---------- DATASET EXCERPT
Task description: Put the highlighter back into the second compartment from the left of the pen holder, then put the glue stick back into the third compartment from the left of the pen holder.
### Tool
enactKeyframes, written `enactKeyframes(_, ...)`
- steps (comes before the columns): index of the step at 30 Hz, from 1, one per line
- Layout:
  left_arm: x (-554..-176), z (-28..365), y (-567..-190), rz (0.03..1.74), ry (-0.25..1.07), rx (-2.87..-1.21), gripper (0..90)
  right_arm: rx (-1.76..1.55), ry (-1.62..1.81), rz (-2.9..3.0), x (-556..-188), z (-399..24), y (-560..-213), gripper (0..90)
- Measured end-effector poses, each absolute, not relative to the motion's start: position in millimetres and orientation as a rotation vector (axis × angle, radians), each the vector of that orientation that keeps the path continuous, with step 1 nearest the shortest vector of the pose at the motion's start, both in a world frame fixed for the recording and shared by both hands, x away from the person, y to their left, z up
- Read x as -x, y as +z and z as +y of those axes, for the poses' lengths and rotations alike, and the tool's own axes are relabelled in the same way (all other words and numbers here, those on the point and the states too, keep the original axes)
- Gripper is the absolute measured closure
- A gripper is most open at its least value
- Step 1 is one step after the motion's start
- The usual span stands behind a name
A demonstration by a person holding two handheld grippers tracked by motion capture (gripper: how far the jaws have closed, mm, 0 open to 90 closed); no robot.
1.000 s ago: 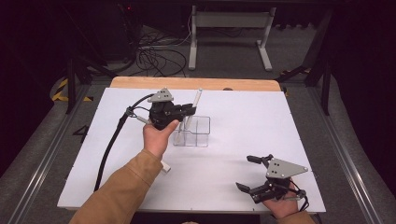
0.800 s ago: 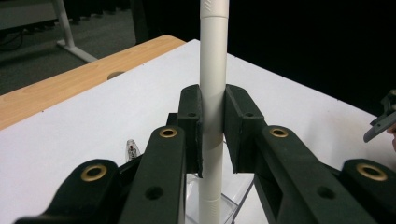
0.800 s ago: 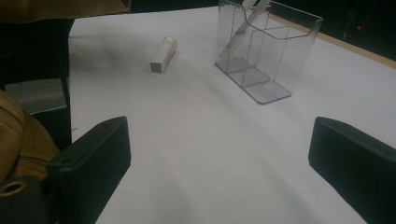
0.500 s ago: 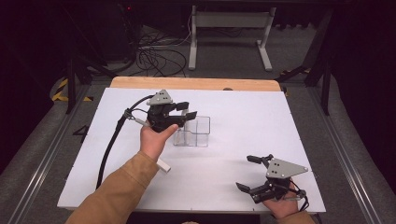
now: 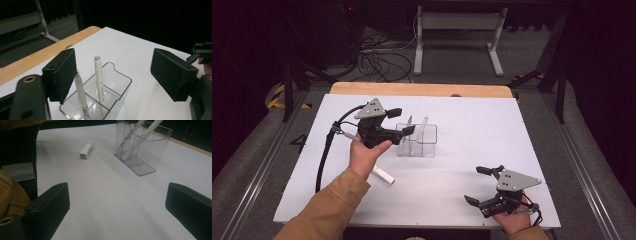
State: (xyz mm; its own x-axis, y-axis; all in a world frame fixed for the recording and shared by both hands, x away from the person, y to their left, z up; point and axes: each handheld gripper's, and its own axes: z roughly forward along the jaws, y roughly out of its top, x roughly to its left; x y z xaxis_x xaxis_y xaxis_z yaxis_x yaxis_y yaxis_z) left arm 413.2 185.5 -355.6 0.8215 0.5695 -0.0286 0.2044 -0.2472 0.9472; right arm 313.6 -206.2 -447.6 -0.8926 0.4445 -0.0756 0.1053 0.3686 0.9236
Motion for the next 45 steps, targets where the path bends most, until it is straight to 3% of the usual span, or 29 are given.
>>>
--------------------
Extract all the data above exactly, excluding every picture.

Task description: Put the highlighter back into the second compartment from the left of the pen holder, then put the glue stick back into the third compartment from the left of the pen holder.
### Tool
enactKeyframes, written `enactKeyframes(_, ...)`
- steps (comes before the columns): index of the step at 30 Hz, from 1, one per line
- Layout:
  left_arm: x (-554..-176), z (-28..365), y (-567..-190), rz (0.03..1.74), ry (-0.25..1.07), rx (-2.87..-1.21), gripper (0..90)
  right_arm: rx (-1.76..1.55), ry (-1.62..1.81), rz (-2.9..3.0), x (-556..-188), z (-399..24), y (-560..-213), gripper (0..90)
- Measured end-effector poses, each absolute, not relative to the motion's start: position in millimetres and orientation as a rotation vector (axis × angle, radians), each the vector of that orientation that keeps the path continuous, with step 1 nearest the shortest vector of the pose at the motion's start, both in a world frame fixed for the recording and shared by both hands, x away from the person, y to their left, z up
- Read x as -x, y as +z and z as +y of those axes, for the poses' lengths and rotations alike, and the tool's own axes are relabelled in the same way (all other words and numbers here, those on the point and the states too, keep the original axes)
- Gripper is the absolute measured closure
- A gripper is most open at its least value
- Step 1 is one step after the motion's start
- The usual span stands behind a name
A demonstration by a person holding two handheld grippers tracked by motion capture (gripper: how far the jaws have closed, mm, 0 open to 90 closed); no robot.
1.000 s ago: 
0.800 s ago: 
0.800 s ago: 
0.500 s ago: 
now: 
State: (xyz mm; its own x-axis, y-axis; all in a world frame fixed for the recording and shared by both hands, x away from the person, y to their left, z up; point and axes: each handheld gripper's, and its own axes: z roughly forward along the jaws, y roughly out of its top, x roughly to its left; x y z xaxis_x xaxis_y xaxis_z yaxis_x yaxis_y yaxis_z) left arm 413.2 185.5 -355.6 0.8215 0.5695 -0.0286 0.2044 -0.2472 0.9472; right arm 313.6 -206.2 -447.6 -0.8926 0.4445 -0.0756 0.1053 0.3686 0.9236
Motion for the next 45 steps, targets where the path bends most, until it is straight to 3% of the usual span, or 29 are given.
>>>

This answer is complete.